What Happened: The Official Shutdown Timeline
Amazon announced the retirement quietly, through a KDP support article titled 'Kindle Comic Creator and Kindle Kids' Book Creator will be unavailable from March 18, 2025.' Two dates matter. February 6, 2025: the download links came off Amazon's site, so new users can no longer install the tool through official channels. March 18, 2025: KDP stopped accepting the MOBI files the tool produced for new fixed-layout submissions. Amazon's stated direction is that fixed-layout books — comics, manga, picture books — should now be built as EPUB or in Kindle Create, which outputs KPF (Kindle Package Format). There was no dramatic sunset post; like a lot of legacy KDP tooling, it simply aged out. The tool had been showing its age for years — the interface dated to 2013, and the MOBI/KF8 formats it produced were deprecated across the wider Kindle ecosystem well before the official cutoff.
If You Still Have It Installed: What Works and What Doesn't
The shutdown removed the download, not the software. An existing installation of Kindle Comic Creator still opens, and old .kc2 project files still load. What changed is the destination: a MOBI export from the tool is no longer accepted for new KDP submissions, which makes the tool a dead end for publishing even where it technically runs. Books you already published through it stay live — the retirement affects new submissions, not your existing catalog. The practical read: finish nothing new in Kindle Comic Creator. If you're mid-project, export your source pages (the original JPG/PNG/PDF art, not the compiled ebook) and rebuild the package in one of the current paths below. Budget an afternoon; the migration is mostly re-importing pages and re-marking panels.
The 2026 Workflow: Three Paths onto Kindle
Publishing a comic to KDP in 2026 is a two-stage problem — produce the pages, then package them. The packaging stage now has three viable routes, and which one you pick depends on how much control you need over panel navigation and layout.
Kindle Create (Amazon's official replacement)
Amazon's current first-party tool, free on Windows and Mac. Import your page images, and Kindle Create builds a fixed-layout book with Guided View — the panel-by-panel cinematic reading mode that was Kindle Comic Creator's signature feature. Output is KPF, which uploads directly to KDP with the fewest surprises in review. This is the default choice for most self-publishers: actively maintained, officially supported, and the Guided View editor is genuinely better than the old tool's version.

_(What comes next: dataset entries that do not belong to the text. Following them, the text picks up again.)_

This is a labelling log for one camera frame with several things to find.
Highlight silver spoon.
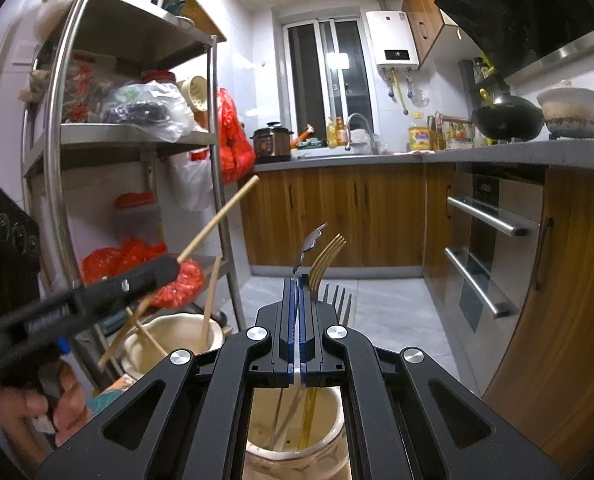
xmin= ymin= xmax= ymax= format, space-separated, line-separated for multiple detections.
xmin=291 ymin=222 xmax=329 ymax=282

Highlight white clay pot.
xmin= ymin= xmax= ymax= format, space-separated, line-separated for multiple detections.
xmin=537 ymin=80 xmax=594 ymax=139

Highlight stainless steel shelf rack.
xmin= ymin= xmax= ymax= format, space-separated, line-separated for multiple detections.
xmin=19 ymin=0 xmax=248 ymax=396

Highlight orange sauce bottles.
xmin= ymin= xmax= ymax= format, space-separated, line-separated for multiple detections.
xmin=327 ymin=116 xmax=348 ymax=148

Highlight cream plastic colander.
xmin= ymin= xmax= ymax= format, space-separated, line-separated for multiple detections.
xmin=179 ymin=75 xmax=210 ymax=114

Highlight floral ceramic utensil holder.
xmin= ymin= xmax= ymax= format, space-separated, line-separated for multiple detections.
xmin=122 ymin=312 xmax=350 ymax=480

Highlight white water heater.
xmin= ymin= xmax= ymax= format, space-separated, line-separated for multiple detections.
xmin=366 ymin=10 xmax=422 ymax=71

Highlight person's left hand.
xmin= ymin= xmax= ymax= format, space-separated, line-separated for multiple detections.
xmin=0 ymin=359 xmax=90 ymax=450

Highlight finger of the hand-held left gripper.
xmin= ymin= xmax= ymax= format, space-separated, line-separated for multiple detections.
xmin=74 ymin=253 xmax=182 ymax=313
xmin=99 ymin=306 xmax=142 ymax=335

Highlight kitchen faucet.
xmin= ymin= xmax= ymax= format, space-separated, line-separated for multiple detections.
xmin=345 ymin=112 xmax=380 ymax=156

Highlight black wok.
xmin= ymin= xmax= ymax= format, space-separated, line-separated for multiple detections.
xmin=469 ymin=87 xmax=546 ymax=142

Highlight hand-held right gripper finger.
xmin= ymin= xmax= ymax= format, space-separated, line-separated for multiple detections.
xmin=299 ymin=277 xmax=562 ymax=480
xmin=37 ymin=277 xmax=300 ymax=480

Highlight wooden base cabinets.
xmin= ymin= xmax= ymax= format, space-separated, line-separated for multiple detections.
xmin=239 ymin=160 xmax=594 ymax=466

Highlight white plastic bag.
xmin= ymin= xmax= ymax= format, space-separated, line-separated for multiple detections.
xmin=169 ymin=147 xmax=215 ymax=212

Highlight built-in steel oven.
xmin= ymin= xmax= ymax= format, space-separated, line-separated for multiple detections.
xmin=444 ymin=162 xmax=548 ymax=333

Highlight clear plastic bag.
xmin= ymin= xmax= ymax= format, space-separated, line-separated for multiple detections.
xmin=99 ymin=80 xmax=195 ymax=143

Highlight silver fork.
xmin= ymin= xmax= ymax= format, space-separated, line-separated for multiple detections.
xmin=322 ymin=284 xmax=354 ymax=327

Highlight gold fork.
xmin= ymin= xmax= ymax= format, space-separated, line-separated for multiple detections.
xmin=299 ymin=233 xmax=348 ymax=453

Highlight wooden wall cabinet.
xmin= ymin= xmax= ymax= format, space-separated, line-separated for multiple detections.
xmin=402 ymin=0 xmax=482 ymax=69

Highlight printed horse tablecloth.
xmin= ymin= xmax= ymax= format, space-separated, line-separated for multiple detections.
xmin=84 ymin=372 xmax=138 ymax=411

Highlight sliding window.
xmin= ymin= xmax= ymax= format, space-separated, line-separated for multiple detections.
xmin=282 ymin=17 xmax=378 ymax=151

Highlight black range hood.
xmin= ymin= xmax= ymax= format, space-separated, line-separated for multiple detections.
xmin=434 ymin=0 xmax=594 ymax=86

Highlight hanging red plastic bag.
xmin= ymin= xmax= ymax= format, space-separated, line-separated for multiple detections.
xmin=217 ymin=87 xmax=256 ymax=184

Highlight red print food package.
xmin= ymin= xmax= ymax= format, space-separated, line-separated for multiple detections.
xmin=61 ymin=50 xmax=118 ymax=124

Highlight red lid plastic container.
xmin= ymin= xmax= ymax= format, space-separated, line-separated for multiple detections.
xmin=114 ymin=192 xmax=158 ymax=212

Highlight wooden chopstick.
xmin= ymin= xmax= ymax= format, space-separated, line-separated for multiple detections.
xmin=126 ymin=307 xmax=172 ymax=357
xmin=200 ymin=256 xmax=222 ymax=352
xmin=98 ymin=175 xmax=261 ymax=370

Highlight wooden board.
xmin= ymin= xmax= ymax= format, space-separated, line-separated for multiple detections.
xmin=159 ymin=0 xmax=228 ymax=44

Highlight grey countertop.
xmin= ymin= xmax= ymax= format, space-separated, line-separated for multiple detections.
xmin=252 ymin=137 xmax=594 ymax=174

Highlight pressure cooker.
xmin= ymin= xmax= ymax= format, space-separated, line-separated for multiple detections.
xmin=252 ymin=121 xmax=295 ymax=163

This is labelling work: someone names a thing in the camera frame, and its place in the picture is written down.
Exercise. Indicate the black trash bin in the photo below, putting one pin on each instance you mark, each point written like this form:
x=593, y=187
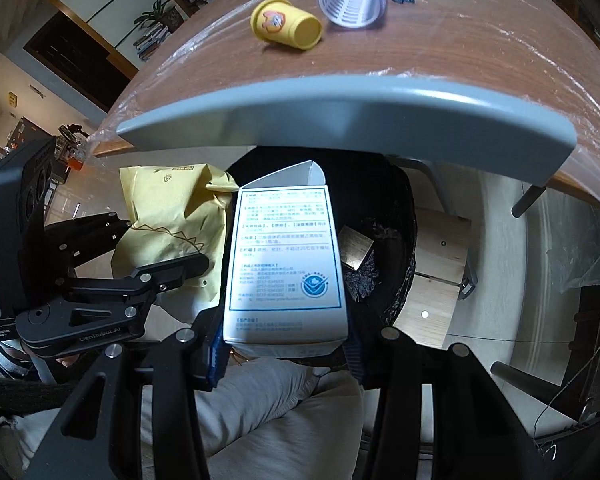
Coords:
x=380, y=200

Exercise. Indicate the person's legs in grey trousers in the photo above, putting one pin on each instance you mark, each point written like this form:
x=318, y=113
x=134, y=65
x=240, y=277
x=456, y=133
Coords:
x=270, y=402

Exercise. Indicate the yellow paper envelope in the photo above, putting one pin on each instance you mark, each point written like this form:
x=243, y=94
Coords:
x=170, y=200

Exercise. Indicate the stack of books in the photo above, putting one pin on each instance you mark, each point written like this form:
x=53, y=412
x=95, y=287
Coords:
x=150, y=42

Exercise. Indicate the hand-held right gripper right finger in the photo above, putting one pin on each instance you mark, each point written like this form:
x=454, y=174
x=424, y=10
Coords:
x=356, y=362

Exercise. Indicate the grey chair with wooden seat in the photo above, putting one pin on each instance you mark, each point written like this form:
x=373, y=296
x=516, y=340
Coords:
x=330, y=120

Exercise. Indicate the yellow paper cup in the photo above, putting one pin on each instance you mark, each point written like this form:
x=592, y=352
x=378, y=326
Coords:
x=287, y=22

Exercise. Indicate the white medicine box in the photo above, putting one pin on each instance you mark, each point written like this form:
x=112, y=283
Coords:
x=285, y=240

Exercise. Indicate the dark knit cloth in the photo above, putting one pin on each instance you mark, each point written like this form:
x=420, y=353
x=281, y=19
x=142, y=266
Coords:
x=15, y=397

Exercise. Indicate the brown cardboard piece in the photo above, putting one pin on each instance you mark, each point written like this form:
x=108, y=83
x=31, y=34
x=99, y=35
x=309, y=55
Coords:
x=355, y=251

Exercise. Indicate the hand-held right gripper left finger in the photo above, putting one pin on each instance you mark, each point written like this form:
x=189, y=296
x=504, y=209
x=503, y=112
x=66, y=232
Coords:
x=215, y=366

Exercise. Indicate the leafy plant in square pot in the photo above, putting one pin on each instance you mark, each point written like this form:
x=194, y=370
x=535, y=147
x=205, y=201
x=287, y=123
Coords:
x=156, y=12

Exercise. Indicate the person's left hand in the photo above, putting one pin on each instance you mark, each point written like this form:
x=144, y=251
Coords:
x=17, y=361

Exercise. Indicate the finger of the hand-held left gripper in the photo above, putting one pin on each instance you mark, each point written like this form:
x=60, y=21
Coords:
x=95, y=230
x=170, y=272

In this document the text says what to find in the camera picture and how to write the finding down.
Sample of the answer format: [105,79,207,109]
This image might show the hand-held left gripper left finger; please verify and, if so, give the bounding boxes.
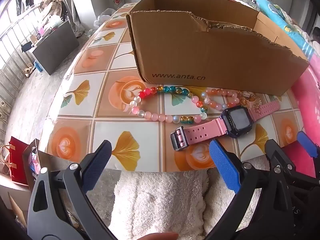
[27,140,118,240]

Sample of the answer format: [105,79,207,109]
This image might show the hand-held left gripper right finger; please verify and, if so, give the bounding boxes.
[207,139,295,240]

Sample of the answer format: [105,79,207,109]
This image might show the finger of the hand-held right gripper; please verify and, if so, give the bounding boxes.
[265,139,296,178]
[297,131,320,158]

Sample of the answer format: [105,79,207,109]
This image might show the pink strap smartwatch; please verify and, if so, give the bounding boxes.
[170,100,280,152]

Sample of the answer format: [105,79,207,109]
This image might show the gold chain bracelet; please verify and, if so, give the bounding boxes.
[237,91,263,112]

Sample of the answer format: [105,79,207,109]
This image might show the pink bead bracelet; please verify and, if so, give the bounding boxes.
[201,88,247,111]

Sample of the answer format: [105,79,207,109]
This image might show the multicolour bead bracelet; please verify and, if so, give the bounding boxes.
[129,85,208,125]

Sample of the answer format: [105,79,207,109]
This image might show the brown cardboard box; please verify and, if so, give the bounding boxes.
[126,0,310,97]

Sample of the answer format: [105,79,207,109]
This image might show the person's left hand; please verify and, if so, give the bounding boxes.
[138,232,179,240]

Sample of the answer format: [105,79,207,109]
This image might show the pink floral bed blanket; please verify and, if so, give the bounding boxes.
[281,55,320,178]

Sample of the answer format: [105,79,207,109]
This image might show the brown paper bag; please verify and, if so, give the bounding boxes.
[22,138,41,193]

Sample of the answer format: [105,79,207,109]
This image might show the white fluffy cloth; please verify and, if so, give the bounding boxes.
[111,167,266,240]

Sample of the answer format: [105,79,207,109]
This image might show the red paper bag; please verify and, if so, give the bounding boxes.
[9,136,33,186]

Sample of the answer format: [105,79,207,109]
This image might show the beige sandals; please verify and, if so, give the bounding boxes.
[23,63,36,77]

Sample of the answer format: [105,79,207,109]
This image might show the dark grey storage box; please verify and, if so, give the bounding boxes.
[31,20,80,76]

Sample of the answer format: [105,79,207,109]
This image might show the blue patterned quilt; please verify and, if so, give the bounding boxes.
[255,0,320,57]

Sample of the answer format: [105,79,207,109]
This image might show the metal window grille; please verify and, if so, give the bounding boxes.
[0,4,64,135]

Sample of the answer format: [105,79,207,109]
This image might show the white plastic bag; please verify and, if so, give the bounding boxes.
[94,8,116,27]

Fixed-layout EPUB (the portable option)
KDP accepts fixed-layout EPUB for comics, and EPUB has one big advantage over KPF: the same file also works on Kobo, Apple Books, and most other storefronts. If you're publishing wide rather than Kindle-exclusive, building one EPUB beats maintaining per-store packages. The tradeoff is tooling — you'll be working in something like Sigil, Calibre, or InDesign's EPUB export rather than a comic-specific editor, and Guided View behavior is less predictable than with KPF.
Print-ready PDF (for paperback comics)
If your comic is going to paper as well as screen, KDP's print side takes a PDF with proper bleed and trim. Most comic self-publishers ship both: KPF or EPUB for the ebook edition, PDF for print-on-demand. The page art is identical; only the packaging differs. Do the ebook first — print review is stricter, and fixing art after a print rejection is more painful than fixing it after an ebook one.
The Part No Packaging Tool Solves: Making the Pages
Kindle Comic Creator never made comics — it packaged comics you'd already drawn. That distinction confused a steady stream of KDP hopefuls for a decade, and it still applies to Kindle Create today. The pages themselves have to come from somewhere: a traditional art workflow (Clip Studio, Procreate, a hired artist) or, increasingly, an AI comic generator that renders finished panels from a script. The AI route matters for exactly the audience Kindle Comic Creator served — writers with a story and no drawing hand. A modern AI comic book generator produces the script breakdown, keeps characters consistent across panels via a reference image, and exports clean PNGs sized for comic pages; from there, a page layout tool arranges panels into print-and-ebook-ready pages, and Kindle Create packages the result. Writer to published Kindle comic, no artist commission in the loop. For longer works, the same pipeline scales to a full graphic novel — chapters, recurring cast, consistent style — which is precisely the kind of project that used to stall at the 'I can't afford 120 pages of art' stage.
Migration Checklist for Kindle Comic Creator Refugees
One: locate your source art — original page images, not the compiled MOBI. If all you have is the MOBI, Calibre can usually extract the images, but treat that as a last resort since you'll lose resolution to the old compression. Two: install Kindle Create and re-import the pages in reading order. Three: re-mark your Guided View panels — panel regions don't migrate from .kc2 projects, so this is the manual step to budget time for. Four: preview on an actual device or the Kindle Previewer app, checking double-page spreads and the panel order on a phone-sized screen. Five: upload the KPF to KDP as a new edition of your book. Your reviews, sales rank, and ASIN stay with the listing when you update the interior file rather than creating a new listing.